- _WHAT NEEDS TO BE DONE_:
In the listing that follows, count each line where the word "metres" appears; write nothing but the count.

- _RECORDED DATA_:
----

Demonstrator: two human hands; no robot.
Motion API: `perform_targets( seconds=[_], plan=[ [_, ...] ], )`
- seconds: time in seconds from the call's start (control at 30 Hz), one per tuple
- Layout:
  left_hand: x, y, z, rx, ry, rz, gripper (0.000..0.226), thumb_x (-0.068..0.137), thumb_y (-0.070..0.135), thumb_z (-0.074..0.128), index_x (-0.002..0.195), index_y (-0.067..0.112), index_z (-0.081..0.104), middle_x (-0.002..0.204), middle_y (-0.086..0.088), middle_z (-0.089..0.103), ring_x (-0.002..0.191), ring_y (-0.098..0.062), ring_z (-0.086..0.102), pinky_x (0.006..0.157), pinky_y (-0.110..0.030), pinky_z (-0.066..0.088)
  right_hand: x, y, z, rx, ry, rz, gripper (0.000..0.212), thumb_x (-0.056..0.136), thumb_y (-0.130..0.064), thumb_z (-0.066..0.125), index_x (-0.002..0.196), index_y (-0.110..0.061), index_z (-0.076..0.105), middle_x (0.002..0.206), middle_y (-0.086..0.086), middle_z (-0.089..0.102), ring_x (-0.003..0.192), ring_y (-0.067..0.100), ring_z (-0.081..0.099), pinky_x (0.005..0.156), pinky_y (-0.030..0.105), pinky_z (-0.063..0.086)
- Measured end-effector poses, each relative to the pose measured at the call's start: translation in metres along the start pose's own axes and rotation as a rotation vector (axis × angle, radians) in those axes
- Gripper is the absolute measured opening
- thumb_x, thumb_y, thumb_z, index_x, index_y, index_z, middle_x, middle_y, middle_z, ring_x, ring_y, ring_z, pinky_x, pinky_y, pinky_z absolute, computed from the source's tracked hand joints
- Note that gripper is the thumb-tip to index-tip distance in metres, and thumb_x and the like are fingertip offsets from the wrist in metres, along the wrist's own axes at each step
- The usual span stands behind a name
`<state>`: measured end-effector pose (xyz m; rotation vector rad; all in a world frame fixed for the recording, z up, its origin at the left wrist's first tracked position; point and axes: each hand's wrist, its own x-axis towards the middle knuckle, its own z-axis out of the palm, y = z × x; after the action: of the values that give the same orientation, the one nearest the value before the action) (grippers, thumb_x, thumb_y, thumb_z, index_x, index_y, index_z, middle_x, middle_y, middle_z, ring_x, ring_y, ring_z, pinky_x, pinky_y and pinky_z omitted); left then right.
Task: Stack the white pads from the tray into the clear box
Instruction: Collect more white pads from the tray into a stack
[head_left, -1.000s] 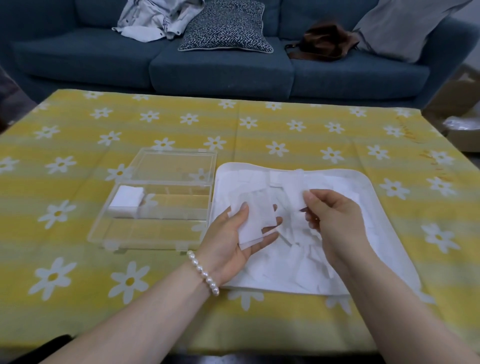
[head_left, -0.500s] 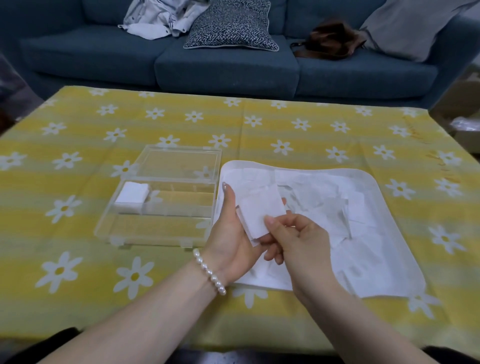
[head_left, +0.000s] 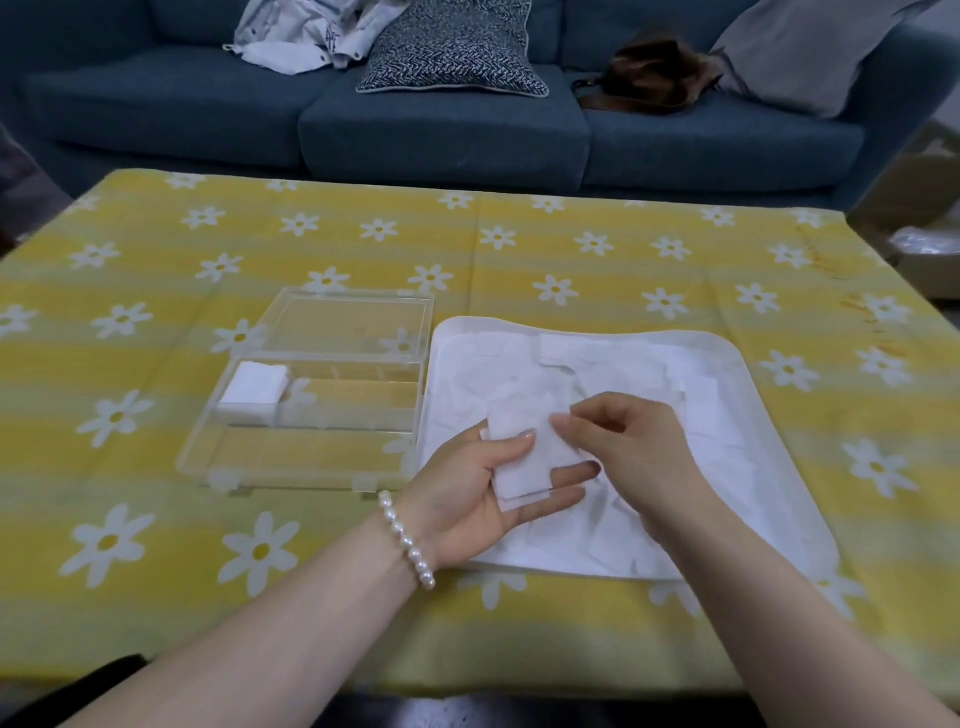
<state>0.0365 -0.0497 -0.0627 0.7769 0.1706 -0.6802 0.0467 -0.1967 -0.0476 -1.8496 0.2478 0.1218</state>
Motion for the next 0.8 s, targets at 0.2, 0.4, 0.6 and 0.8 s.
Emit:
perform_targets(
  seconds=[0.2,0.4,0.6,0.8],
  plan=[
    [0.004,0.007,-0.009,0.036,0.136,-0.035,0.029,0.095,0.004,0.043,0.121,0.013,0.054,0.089,-0.013,0.072,0.065,-0.023,0.069,0.059,-0.031,0.058,0.013,-0.001,-0.012,0.117,0.197,-0.005,0.014,0.084,-0.012,0.067,0.07,-0.011,0.064,0.061,0.002,0.057,0.046,0.002,0.049,0.045,0.009,0.038],
    [0.008,0.024,-0.019,-0.08,0.208,0.063,0.02,0.09,0.033,0.054,0.109,0.028,0.059,0.075,-0.006,0.057,0.057,-0.019,0.055,0.057,-0.028,0.051,0.017,0.009,-0.009,-0.126,-0.057,0.175,0.026,0.084,-0.017,0.069,0.102,0.001,0.066,0.072,0.007,0.062,0.052,0.017,0.054,0.046,0.015,0.04],
    [0.006,0.02,-0.019,-0.06,0.101,-0.037,0.051,0.088,0.062,0.041,0.111,0.019,0.057,0.082,-0.01,0.059,0.068,-0.023,0.06,0.07,-0.036,0.051,0.0,0.001,0.005,-0.413,0.036,-0.496,0.078,0.067,-0.046,0.078,0.133,-0.022,0.043,0.122,-0.01,0.05,0.115,0.01,0.044,0.097,0.025,0.035],
    [0.005,0.003,-0.01,0.03,-0.046,-0.179,0.084,0.082,0.077,0.025,0.113,0.01,0.066,0.092,-0.011,0.065,0.077,-0.023,0.067,0.057,-0.028,0.054,-0.009,0.004,0.011,-0.724,-0.308,-0.682,0.109,0.053,-0.063,0.069,0.142,-0.038,0.012,0.143,-0.012,0.036,0.136,0.01,0.019,0.111,0.04,0.023]
  ],
)
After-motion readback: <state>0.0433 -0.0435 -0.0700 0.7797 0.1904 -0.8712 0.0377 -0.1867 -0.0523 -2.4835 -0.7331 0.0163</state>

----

- _TASK RESULT_:
2